**EXERCISE DIRECTIONS:**
Where the string "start" appears in a line of the data, show that line.

**AVAILABLE DATA:**
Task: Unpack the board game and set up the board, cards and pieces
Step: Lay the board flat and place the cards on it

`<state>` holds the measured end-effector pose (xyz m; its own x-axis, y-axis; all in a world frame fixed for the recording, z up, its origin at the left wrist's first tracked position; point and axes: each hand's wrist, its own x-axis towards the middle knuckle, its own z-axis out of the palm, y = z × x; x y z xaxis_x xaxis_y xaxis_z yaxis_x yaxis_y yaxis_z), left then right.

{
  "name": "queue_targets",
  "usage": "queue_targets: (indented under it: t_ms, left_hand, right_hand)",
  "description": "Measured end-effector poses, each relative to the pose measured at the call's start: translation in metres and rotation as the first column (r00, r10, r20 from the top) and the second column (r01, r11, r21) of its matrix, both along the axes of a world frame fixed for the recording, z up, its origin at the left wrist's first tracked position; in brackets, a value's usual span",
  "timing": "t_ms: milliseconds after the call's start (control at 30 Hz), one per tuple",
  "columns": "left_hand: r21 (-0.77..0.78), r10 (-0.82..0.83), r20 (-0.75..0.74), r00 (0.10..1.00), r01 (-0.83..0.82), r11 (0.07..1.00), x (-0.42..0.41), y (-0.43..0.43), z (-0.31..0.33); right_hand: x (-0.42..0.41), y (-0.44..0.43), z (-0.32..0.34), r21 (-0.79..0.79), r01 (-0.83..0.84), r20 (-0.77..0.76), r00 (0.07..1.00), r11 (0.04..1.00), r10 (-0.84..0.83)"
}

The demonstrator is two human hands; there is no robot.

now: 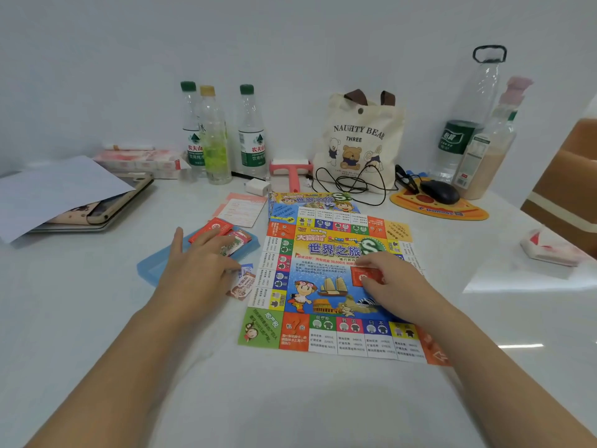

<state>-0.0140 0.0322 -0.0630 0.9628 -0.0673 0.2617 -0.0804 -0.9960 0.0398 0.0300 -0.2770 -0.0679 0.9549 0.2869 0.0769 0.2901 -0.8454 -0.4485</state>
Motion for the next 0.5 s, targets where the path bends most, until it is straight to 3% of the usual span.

**FINISHED EXERCISE:**
  "description": "Measured end-effector poses, each relative to the pose measured at the call's start: translation in metres and rotation as the first column (r00, r10, r20 from the top) and the second column (r01, r11, r21) of its matrix, both along the axes of a world frame fixed for the recording, z up, its origin at the left wrist's first tracked position; in brackets, a value's usual span",
  "timing": "t_ms: milliseconds after the call's start (control at 30 Hz), one per tuple",

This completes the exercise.